Sunday, November 14, 2010

Denial of blindness and mind blindness (or denial states)

A correspondent has asked me whether there is any visual equivalent to the state I described in yesterday's post about peri-personal space.

Well, not exactly but there is something similar known as anosognosia. This is a condition in which humans blinded by lesions to their primary visual cortex (V1) become completely blind and yet deny being blind. The denial is, as I understand it, persistent. In other words, when they bump into objects and cannot identify them visually, they still deny that they are blind.

This raises interesting and important questions about brain mechanisms that determine perceptual states and the extent to which such mechanisms are under the control of further brain mechanisms which dictate and determine knowledge.
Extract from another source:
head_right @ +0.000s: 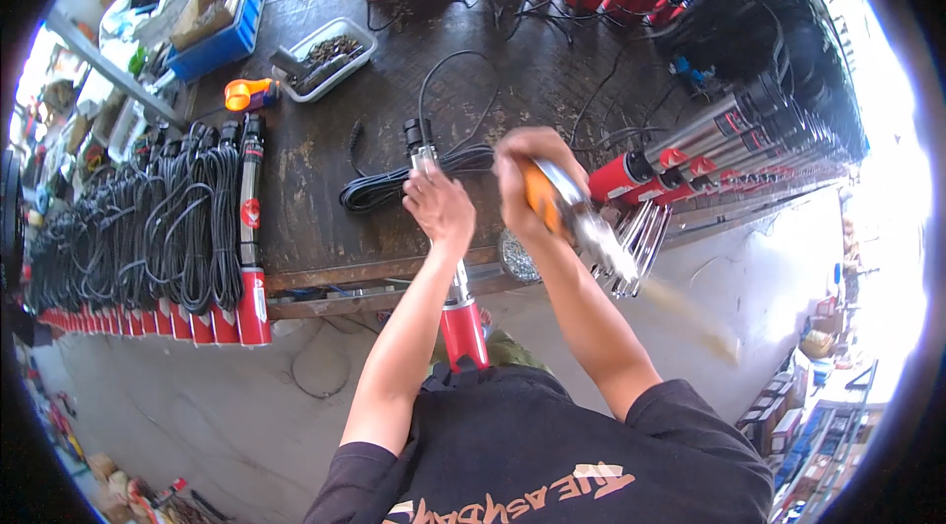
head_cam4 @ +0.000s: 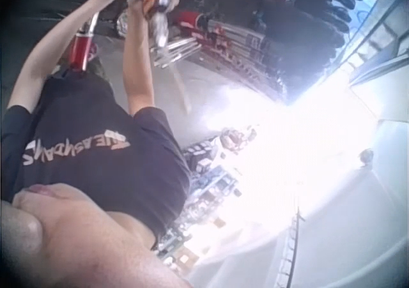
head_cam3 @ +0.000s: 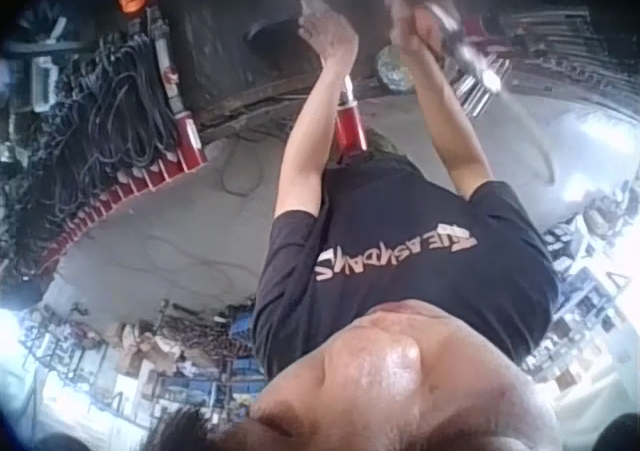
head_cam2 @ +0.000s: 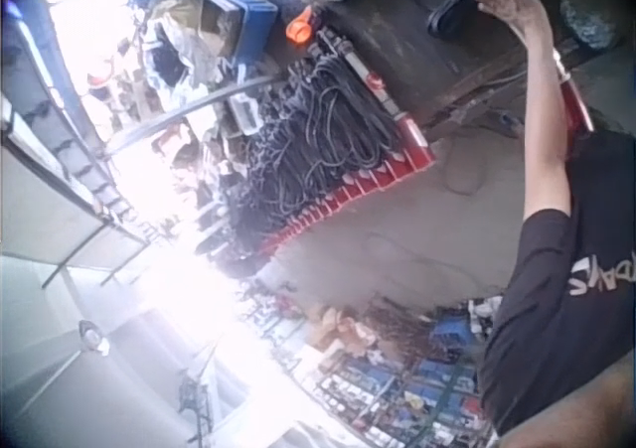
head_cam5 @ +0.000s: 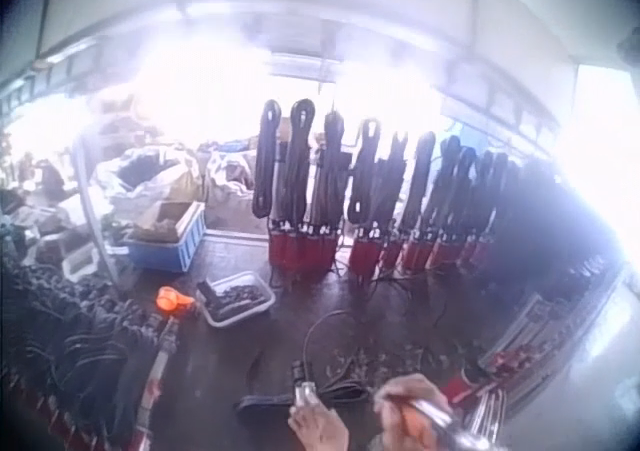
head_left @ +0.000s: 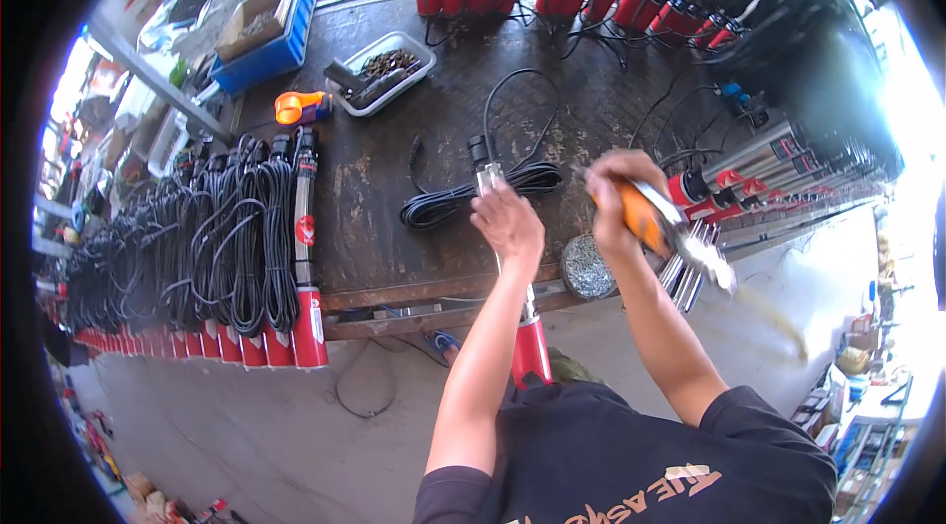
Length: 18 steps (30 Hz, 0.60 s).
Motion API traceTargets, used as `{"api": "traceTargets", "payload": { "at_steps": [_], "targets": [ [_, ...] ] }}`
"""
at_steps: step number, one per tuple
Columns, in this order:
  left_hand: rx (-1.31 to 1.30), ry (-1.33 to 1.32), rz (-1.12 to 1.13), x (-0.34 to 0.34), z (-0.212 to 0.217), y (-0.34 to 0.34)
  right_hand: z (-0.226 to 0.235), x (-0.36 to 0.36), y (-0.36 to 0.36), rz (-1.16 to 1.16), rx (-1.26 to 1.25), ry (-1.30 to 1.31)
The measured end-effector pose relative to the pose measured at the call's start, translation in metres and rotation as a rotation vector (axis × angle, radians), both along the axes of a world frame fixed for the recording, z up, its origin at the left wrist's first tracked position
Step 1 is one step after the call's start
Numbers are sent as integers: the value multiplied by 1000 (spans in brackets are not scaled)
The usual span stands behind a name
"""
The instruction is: The person attaches metal tubes and components to water pump bodies using an air-powered screwdriver and sets the finished assemblies into rows.
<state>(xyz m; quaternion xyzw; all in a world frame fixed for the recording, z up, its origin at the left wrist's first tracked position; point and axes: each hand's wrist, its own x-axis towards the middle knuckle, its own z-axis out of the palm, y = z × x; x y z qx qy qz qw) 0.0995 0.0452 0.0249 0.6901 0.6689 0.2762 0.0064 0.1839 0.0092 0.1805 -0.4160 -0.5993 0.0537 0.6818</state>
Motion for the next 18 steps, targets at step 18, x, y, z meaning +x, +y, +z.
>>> {"api": "traceTargets", "payload": {
  "at_steps": [18],
  "targets": [
    [-517, -303, -830, 71, -34, -82, -15, 62, -209, -276, 90, 487]
  ]
}}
There is yet another syndrome, which has more general applicability. It is a term no longer in use, because advances in our understanding of how the visual brain works have made the term inappropriate. But in the early stages of neurology it described states when, following lesions in the brain, patients could see but could not understand what they had seen. The neurologist Hermann Munk called this syndrome Seelenblindheit, and was usually referred to in English as mind blindness.

I think that the term should be re-introduced to describe certain groups of humans, amongst whom I include politicians but also a good number of academics (economists do not fit into this category for they seem incapable of either seeing or understanding the economic picture).

Blithely those suffering from mind blindness persevere even in spite of the knowledge that their senses and intellect gives them. They are mind blind, or in states of denial. When they are cured of their mind blindness by some mysterious cortical mechanims, it is often too late.

By re-introducing the term, we might be able to take the syndrome more seriously and study it neurobiologically. It may yet give us important insights about the knowledge-acquiring system of the brain.


Anonymous said...

In light of the eruption of natural gas drilling in North Eastern PA, I have found another group of people who are "mind blind": the leaders of the natural gas companies who over and over refute that the fracturing techniques employed to exert natural gas are the cause of water pollution, essentially the presence of methane gas, in areas surrounding the natural gas wells. The denial that natural gas drilling has any negative impact on the environment is a major issue. The documentaries Split Estate, and Gas Land provide examples of such blatant mind blindness by the CEO's of these major corporations. I have made it my personal goal to spread awareness of this issue to other areas of the country, as I have witnessed first hand the destruction natural gas companies are creating, while leaders deny the drilling techniques are causing any of the subsequent problems in communities.

Anonymous said...

Mind-blindness is a widely used term in the field of psychology. It refers, more or less, to an inability to experience empathy. Many folks with autism, or disorders such as schizophrenia or personality disorders, are said to have mind-blindness. So unfortunately, it's a little too late to bring this term back into vogue in the way that you want.

S.Z. said...

Oh, what a pity! It is such a good term for describing those I mention. Perhaps the term is elastic enough to encompass both groups!!